辛いと分かっていたのでなかなか観れなかった作品。やっと観た。
韓国映画のベタ演出の安心感とそこを補強する抜群の演技力は本当に凄い。
パラサイトでお馴染みのソン・ガンホの顔面ショーが今回も炸裂していた。オープニングの陽気さ、妊婦を乗せてやって騙されたと憤りながらも出産を祝福する人の良い笑顔、娘を心配する瞳、死地へ赴く葛藤の揺れ、憤り。この映画に必要な揺さぶりの全てを表現してくれている。
そしてこちらも恒例の名脇役人、ユ・ヘジンのナイスな小市民で優しいタクシー運転手とリュ・ジュンヨルのグッドボーイな学生像。

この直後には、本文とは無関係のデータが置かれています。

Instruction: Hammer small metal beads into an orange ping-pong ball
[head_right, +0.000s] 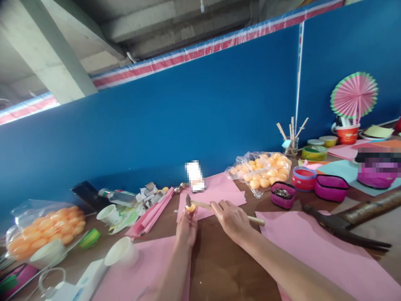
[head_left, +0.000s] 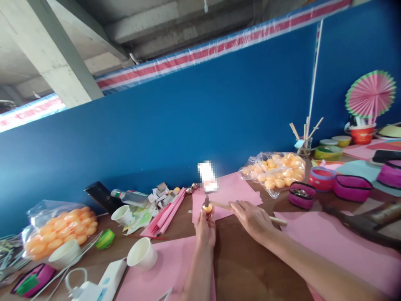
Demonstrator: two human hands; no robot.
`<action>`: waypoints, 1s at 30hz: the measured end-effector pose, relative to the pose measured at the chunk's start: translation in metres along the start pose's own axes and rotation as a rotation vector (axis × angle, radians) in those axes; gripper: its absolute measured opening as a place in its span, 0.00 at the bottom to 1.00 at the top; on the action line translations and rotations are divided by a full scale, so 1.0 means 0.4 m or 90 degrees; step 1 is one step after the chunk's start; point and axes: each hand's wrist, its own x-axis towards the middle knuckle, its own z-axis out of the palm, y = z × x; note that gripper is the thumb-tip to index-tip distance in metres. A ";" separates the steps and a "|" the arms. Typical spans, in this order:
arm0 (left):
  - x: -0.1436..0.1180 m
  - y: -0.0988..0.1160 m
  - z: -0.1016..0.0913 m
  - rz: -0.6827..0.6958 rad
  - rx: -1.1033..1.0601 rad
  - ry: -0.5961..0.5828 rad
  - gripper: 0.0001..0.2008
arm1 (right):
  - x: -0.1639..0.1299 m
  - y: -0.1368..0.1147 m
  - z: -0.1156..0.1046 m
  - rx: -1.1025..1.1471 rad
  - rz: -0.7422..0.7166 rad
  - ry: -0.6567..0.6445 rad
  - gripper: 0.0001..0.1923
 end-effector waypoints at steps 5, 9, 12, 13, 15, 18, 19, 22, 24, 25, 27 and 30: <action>-0.003 0.003 0.000 -0.008 -0.013 -0.023 0.07 | 0.001 -0.003 -0.001 0.010 0.035 -0.008 0.12; -0.002 0.002 0.000 -0.010 -0.030 -0.048 0.07 | 0.002 -0.003 -0.007 0.023 0.042 -0.013 0.13; -0.001 -0.001 0.001 -0.014 -0.039 -0.041 0.08 | 0.002 -0.005 -0.007 0.034 0.054 -0.008 0.14; -0.001 -0.001 0.001 -0.022 -0.041 -0.037 0.07 | 0.002 -0.006 -0.005 0.035 0.054 -0.013 0.13; -0.003 0.000 0.003 -0.040 -0.047 -0.034 0.07 | 0.003 -0.005 -0.002 0.035 0.052 -0.024 0.12; -0.008 0.005 0.004 -0.064 -0.044 -0.049 0.07 | 0.005 0.006 0.002 0.034 0.073 -0.014 0.12; -0.010 0.006 0.004 -0.076 -0.040 -0.057 0.07 | 0.006 0.012 0.001 0.031 0.084 -0.007 0.13; -0.013 0.008 0.001 -0.117 -0.022 -0.071 0.08 | 0.009 0.030 -0.003 0.027 0.110 0.013 0.13; -0.011 0.007 -0.001 -0.117 -0.015 -0.063 0.07 | 0.009 0.035 -0.006 0.038 0.110 0.024 0.14; -0.010 0.005 -0.002 -0.108 -0.016 -0.056 0.07 | 0.008 0.034 -0.007 0.044 0.106 0.030 0.14; -0.007 0.002 -0.004 -0.086 -0.022 -0.043 0.07 | 0.006 0.027 -0.007 0.054 0.089 0.035 0.14; -0.005 0.000 -0.005 -0.055 -0.021 -0.045 0.04 | 0.003 0.014 -0.002 0.047 0.057 0.028 0.14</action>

キャラクターの味付けがどこかにいそうなんだけど、ちゃんとコミカルかつカッコよくて絶妙!
まだ本編の話少しもしてないベースの状態でここまで骨組みをしっかり固めて来てるところが本当に信頼できます。
韓国映画にしては、珍しく涙があふれてこなくて…それよりも冷え切った哀しさや憤りの方が強く「広州事件」自体というより、世界中で40年前から現在進行形で繰り返されている人間の愚かさでとにかく虚しくなってしまった。